Setelah dipersilakan, pria itu pun melanjutkan omongannya, “maaf bukannya saya mau pamer ilmu, tetapi, ini keadaan darurat bapak-ibu sekalian. Jika hanya menerawang, saya pun bisa, tetapi, tidak sesakti dan seakurat Ki Lengser, jika dipersilakan mohon beri saya ruang dan waktu untuk bermediasi sejenak. Ah, iya Mang Ikin, tolong bawakan beberapa tembikar di dapur balai, salah satunya isi dengan air dan kembang-kembangan. Kemudian pada tembikar satunya lagi, tolong diisi dengan arang dan juga kemenyan.”

“Ya, tidak ada salahnya juga kita berusaha terlebih dahulu. Silakan Abah Eman. Semoga saja membuahkan hasil. Mang Ikin, tolong siapkan apa yang Abah Eman pinta,” perintah Pak Kuwu Bintang ke Mang Ikin yang bekerja sebagai penjaga balai desa itu.

Mang Ikin segera bangkit. Dia berjalaan ke belakang dengan penuh sikap sopan santun. Kerjanya sangat cekatan, tidak perlu menunggu lama, semua sudah tersedia. Abah Eman duduk bersila di tengah semua. Melakukan sembah puja. Mencoba meraga sukma. Tangannya menegang. Bibirnya komat-kamit. Bau menyan menyeruak ke seluruh penjuru balai. Membuat semua orang merinding setelah mencuim harumnya. Abah Eman menggeram. Tangannya terangkat ke atas. Suara petir menggelegar. Ibu-ibu dan anak-anak meringkuk di tengah kerumunan.

“Hmmmmm...”

Abah Eman tiba-tiba membuka matanya. Dia melotot. Tatapannya begitu tajam ke depan. Sekonyong-konyong, dia menggenggam sejumput bunga yang terendam dalam tembikar, lalu memakannya. Warga yang melihat langsung bergidig.

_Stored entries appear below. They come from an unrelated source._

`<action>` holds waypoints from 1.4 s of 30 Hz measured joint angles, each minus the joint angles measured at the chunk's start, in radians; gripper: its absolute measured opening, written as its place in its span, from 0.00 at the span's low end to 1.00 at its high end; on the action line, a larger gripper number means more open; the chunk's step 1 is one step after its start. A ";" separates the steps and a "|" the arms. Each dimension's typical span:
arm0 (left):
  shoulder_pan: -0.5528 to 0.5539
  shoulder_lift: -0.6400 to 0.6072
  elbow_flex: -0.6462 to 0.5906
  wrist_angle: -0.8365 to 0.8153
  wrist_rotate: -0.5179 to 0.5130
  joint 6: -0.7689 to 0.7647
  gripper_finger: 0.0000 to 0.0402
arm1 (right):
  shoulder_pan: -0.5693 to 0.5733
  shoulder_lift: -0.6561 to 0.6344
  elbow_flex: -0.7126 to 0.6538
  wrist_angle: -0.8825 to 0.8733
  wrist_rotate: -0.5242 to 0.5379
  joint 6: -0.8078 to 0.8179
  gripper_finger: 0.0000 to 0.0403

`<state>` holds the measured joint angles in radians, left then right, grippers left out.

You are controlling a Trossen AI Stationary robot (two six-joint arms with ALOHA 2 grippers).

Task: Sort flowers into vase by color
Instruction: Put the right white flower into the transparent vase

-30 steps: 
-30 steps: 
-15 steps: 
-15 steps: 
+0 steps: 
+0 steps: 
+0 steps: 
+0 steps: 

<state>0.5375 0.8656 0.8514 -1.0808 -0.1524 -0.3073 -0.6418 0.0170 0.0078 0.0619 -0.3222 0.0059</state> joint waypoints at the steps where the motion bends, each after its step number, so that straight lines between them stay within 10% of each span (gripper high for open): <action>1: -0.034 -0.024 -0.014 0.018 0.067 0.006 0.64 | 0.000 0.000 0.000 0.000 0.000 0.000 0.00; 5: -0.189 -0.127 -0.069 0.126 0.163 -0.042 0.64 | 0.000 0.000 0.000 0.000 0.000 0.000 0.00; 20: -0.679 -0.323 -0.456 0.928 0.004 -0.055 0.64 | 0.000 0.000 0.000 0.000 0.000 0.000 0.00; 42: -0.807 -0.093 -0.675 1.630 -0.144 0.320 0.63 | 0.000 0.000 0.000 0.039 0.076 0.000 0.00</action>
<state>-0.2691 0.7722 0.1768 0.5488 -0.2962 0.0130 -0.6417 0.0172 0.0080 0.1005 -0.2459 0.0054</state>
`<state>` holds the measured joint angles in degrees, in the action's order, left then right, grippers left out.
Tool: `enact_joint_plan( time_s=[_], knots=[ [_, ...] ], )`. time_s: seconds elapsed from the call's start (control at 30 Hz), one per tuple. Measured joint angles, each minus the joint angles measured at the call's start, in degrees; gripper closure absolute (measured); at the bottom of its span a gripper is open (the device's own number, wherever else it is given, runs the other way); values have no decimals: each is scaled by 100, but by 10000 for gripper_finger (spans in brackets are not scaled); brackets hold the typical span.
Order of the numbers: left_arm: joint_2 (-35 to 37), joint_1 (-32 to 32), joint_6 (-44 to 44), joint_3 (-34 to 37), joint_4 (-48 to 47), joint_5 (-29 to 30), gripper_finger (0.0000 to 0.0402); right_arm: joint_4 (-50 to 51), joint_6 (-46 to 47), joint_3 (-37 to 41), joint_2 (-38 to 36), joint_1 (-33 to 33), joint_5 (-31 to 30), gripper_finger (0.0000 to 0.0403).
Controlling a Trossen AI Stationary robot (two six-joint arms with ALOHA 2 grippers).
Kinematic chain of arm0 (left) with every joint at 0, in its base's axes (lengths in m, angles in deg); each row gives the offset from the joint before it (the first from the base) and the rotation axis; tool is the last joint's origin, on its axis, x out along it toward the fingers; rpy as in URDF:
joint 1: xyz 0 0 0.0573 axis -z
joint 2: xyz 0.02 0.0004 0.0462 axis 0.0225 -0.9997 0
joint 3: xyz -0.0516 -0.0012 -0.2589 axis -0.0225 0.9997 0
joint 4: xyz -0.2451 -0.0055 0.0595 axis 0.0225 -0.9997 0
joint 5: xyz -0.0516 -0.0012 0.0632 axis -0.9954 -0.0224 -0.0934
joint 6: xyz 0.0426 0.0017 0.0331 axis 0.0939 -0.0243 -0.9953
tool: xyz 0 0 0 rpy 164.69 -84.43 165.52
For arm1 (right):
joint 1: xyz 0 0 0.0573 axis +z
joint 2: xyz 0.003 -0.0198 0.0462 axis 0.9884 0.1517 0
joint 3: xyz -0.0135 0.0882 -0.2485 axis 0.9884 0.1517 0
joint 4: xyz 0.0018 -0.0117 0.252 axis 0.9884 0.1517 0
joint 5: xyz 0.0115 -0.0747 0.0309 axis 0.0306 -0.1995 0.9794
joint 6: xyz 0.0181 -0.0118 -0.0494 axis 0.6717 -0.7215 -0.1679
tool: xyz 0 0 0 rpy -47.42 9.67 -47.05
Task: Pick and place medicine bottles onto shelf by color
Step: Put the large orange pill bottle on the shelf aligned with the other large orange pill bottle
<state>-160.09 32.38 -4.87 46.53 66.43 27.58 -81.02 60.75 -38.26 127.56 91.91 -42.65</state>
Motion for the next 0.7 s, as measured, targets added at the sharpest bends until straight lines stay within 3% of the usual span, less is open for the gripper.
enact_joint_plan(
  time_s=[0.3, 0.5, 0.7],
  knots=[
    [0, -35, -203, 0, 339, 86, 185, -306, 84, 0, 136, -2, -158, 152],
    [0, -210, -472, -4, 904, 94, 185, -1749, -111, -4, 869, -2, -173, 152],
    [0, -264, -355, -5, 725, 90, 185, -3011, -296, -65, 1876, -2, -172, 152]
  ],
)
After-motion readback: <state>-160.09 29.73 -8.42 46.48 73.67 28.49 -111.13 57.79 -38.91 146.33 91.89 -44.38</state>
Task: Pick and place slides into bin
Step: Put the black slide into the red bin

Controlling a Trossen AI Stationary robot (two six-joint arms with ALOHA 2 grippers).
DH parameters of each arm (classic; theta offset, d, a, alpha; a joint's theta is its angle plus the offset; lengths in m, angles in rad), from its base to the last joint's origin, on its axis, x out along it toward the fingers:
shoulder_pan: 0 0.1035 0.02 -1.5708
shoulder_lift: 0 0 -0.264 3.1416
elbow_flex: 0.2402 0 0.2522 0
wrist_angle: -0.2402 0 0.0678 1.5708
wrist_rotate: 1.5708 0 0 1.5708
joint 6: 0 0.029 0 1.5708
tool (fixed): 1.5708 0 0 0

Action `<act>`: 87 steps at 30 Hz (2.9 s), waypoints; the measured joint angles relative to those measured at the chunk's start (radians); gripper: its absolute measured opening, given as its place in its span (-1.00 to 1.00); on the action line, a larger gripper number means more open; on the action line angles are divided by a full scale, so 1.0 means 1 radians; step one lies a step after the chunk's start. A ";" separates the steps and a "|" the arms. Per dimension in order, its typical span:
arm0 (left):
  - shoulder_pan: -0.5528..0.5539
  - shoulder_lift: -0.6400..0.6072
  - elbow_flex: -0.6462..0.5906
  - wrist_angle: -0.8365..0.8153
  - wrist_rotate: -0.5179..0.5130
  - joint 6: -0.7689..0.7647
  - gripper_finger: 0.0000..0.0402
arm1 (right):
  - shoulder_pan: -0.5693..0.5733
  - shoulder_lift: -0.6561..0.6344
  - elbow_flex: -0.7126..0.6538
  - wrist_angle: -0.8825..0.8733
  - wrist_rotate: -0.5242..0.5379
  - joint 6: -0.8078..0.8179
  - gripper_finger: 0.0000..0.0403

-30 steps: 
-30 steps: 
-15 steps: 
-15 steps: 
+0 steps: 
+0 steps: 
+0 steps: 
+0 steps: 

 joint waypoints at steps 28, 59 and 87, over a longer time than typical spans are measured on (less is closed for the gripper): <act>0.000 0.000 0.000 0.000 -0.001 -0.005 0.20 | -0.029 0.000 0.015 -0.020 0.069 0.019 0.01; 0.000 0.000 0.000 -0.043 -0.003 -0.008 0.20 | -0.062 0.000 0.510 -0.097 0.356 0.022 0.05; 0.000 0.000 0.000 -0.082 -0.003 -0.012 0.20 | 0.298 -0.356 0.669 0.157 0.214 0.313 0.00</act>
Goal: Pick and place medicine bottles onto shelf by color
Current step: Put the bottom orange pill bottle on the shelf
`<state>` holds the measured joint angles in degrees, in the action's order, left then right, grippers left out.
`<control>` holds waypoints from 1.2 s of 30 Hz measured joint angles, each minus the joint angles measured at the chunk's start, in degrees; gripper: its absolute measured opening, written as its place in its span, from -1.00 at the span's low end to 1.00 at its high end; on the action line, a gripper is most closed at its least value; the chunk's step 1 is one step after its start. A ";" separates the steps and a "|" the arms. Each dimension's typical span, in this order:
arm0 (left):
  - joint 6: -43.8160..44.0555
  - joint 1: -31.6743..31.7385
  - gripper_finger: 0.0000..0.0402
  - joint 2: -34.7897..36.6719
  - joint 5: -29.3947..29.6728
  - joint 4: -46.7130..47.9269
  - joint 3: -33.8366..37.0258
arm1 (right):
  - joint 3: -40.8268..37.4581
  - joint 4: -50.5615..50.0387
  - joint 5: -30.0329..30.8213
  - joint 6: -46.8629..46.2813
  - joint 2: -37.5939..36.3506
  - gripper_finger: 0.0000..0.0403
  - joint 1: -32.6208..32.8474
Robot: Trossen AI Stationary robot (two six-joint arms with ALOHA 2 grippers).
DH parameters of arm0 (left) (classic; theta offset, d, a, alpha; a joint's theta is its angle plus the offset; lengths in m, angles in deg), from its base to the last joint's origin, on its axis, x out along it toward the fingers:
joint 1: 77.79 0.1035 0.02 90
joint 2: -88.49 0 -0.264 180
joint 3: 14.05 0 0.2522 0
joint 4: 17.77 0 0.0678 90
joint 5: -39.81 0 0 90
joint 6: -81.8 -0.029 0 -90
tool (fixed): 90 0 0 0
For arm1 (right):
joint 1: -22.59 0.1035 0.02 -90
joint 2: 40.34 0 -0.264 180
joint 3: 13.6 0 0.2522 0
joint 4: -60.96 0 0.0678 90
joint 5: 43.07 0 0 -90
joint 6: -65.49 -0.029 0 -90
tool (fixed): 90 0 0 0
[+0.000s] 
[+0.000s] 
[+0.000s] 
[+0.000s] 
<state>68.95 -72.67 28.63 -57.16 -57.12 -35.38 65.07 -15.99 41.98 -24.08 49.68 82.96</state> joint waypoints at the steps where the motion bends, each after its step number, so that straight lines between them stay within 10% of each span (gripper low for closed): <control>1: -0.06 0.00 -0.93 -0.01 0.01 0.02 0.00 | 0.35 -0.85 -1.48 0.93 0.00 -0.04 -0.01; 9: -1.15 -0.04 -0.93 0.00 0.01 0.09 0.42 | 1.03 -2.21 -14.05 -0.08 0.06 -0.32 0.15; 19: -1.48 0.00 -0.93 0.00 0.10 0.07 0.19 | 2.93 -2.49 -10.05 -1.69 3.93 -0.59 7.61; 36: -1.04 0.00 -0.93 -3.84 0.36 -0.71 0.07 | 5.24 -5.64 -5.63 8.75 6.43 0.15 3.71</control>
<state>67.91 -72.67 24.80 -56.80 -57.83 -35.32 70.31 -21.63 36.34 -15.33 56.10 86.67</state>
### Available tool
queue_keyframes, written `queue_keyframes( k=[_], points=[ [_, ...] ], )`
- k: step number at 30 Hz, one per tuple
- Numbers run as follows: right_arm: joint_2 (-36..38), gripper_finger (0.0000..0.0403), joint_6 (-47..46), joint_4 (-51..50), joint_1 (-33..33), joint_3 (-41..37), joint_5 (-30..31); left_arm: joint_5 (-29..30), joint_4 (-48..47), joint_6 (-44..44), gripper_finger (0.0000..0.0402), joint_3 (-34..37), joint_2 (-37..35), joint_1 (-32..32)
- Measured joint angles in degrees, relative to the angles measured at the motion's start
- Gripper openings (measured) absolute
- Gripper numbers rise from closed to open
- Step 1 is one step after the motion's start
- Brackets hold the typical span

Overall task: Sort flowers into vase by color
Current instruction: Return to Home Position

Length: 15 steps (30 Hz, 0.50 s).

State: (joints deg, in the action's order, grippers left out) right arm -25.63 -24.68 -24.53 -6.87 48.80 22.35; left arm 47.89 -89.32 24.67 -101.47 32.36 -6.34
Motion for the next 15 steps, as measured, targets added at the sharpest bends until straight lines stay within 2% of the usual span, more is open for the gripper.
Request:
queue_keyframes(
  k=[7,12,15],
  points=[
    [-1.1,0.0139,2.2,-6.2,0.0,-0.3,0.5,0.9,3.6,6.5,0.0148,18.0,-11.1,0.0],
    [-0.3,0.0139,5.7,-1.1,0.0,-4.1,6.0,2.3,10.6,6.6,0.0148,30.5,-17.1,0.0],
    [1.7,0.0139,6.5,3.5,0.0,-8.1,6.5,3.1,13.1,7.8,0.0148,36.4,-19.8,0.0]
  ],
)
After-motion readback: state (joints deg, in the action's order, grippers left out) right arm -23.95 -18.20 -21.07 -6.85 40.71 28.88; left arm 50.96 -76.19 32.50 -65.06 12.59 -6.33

“Kurang ajar! Saya gagal menembusnya, Pak Kuwu. Ilmu si maling lebih tinggi!” desau Abah Eman.

“Lalu bagaimana jalan keluarnya, Bah? Kita sedang terdesak. Belum terjadi dalam sejarah kita, melewatkan acara sakral ini setiap tahunnya. Baru tahun ini...,” rintih Pak Kuwu Bintang. Air matanya sedikit berlinang.

“Ah, tunggu Pak Kuwu...” pinta Abah Eman. Dia memincingkan telingannya. Seakan mencoba menangkap suara di kejauhan. Dia kembali dengan sikap sidakep sinuku tunggalnya[7]. Semua orang kembali hening. Ibu-ibu yang membawa anaknya, menggenggam erat anak itu, bahkan mencengkram mulut si anak ketika hendak menangis. “Hmmmm. Hatur nuhun Karuhun,” ucap Abah Eman setelah selesai. Pak Kuwu yang penasaran langsung bertanya, “bagaimana, Bah, ketemu pencurinya?”

“Tidak, Pak Kuwu. Tadi, ada pesan dari Karuhun kita, bahwa, di Karamat Leuweung Kujang masih ada satu pusaka yang harus ditarik keluar. Mereka berbaik hati pada kita agar tetap menjalankan tradisi di desa Pusaka Nagara ini. Mari, siapa yang mau menemani, kita sudah diberi wangsit!”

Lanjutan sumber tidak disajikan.